Kathie--I am pretty sure they did introduce themselves with first names--at least the mother was sure to tell us her daughter's name--but also said their last name was Smith. I figured it was such a common name, that it would be safe to use and keep their anonymity.And I was sure to not use the daughter's first name cause that would just be mean.

Mom and Pop--I am so glad you guys were NEVER stage parents; I think they produce some pretty weird, emotionally stunted kids!

Jamie--can't wait to see what you have prepared for the stage door!!!!!:-)

And yes, I supposed there is something to be said for the bravery of the girl and the tenaciousness of the parents. Goodness knows that others have used the same tactics and gotten far...Many wouldn't have had the courage. However, in this business, though casting directors are sometimes looking for actors to play strange and awkward characters, they generally do not want HIRE strange and awkward characters.

jessica said...

oops-I am borrowing my friend's computer, but that last comment was me!

christine said...

This was one of the funniest and one of the saddest posts! Wow! There is just too much to say to all of that so I will just say thank you so much for sharing that gem of a story : )

Nina said...

This situation is like the perfect storm of awkward...and if this was a movie scene, I'd probably fast forward through it. Yikes! They're lucky they happened upon such a gracious audience.

Anonymous said...

I agree that this mother was over the top, but do you have ANYTHING positive to say about any of the cities you've been to?

Jessica Latshaw said...

yep I do--Greenville was lovely, the fall festival rocked! the band we saw there was awesome!

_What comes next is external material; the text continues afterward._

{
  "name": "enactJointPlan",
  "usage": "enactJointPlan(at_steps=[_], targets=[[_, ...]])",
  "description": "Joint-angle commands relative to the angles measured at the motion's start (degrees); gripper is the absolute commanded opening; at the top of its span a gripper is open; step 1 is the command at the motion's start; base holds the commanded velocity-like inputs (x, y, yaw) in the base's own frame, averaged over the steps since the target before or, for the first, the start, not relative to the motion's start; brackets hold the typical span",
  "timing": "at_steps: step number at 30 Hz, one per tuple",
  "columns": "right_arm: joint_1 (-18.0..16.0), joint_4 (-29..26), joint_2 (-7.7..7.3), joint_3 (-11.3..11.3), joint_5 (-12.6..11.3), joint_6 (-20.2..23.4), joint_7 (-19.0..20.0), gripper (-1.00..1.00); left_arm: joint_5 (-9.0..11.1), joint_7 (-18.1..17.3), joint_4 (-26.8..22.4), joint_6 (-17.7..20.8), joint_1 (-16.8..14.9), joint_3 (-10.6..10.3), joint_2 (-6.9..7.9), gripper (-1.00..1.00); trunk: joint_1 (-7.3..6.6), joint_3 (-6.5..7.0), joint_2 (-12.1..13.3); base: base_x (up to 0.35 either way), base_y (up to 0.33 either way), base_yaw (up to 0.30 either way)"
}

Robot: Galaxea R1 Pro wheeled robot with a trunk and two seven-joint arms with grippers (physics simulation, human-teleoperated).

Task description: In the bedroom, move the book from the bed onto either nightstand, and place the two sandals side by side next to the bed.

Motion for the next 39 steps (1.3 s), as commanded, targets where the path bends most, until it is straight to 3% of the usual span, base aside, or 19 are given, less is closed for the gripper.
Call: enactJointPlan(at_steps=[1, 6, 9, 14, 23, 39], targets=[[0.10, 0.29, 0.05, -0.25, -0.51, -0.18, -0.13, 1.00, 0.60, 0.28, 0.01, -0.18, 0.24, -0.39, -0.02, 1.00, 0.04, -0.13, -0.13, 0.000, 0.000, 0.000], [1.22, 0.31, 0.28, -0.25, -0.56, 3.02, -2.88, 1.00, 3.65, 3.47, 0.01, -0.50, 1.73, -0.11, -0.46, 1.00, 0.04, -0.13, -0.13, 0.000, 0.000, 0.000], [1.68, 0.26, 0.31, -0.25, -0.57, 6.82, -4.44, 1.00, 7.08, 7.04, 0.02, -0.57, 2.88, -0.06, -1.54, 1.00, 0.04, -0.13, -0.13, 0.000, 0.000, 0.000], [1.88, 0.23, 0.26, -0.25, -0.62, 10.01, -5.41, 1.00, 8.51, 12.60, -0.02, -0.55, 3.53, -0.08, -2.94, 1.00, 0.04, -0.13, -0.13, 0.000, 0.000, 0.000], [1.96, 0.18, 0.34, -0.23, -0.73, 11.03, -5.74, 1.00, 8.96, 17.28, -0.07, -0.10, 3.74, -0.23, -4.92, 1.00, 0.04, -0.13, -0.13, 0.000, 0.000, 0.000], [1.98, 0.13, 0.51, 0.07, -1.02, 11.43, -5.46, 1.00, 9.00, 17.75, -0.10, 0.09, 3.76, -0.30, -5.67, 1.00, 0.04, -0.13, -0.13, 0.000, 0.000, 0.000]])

Denver was beautiful and so clean, L.A. was fantastic-my house there was out of this world, got to spend tons of time with my fam, Seattle was lovely on the water, Portland was so artsy and cool...Boston was amazing..do you read this blog?!?!

I have loved my travels, but I also see a lot of humor in them, which is what I like to share. This anecdote having to do with this socially awkward family had NOTHING to do with Greenville; it just happened to take place there.

Cleveland was not great because it felt (and was) dangerous. But there are lovely people there and I still had good experiences meeting them (see what I wrote about Laureen).

Before you judge, please actually read the entirety of what I write (which I know may take a while!).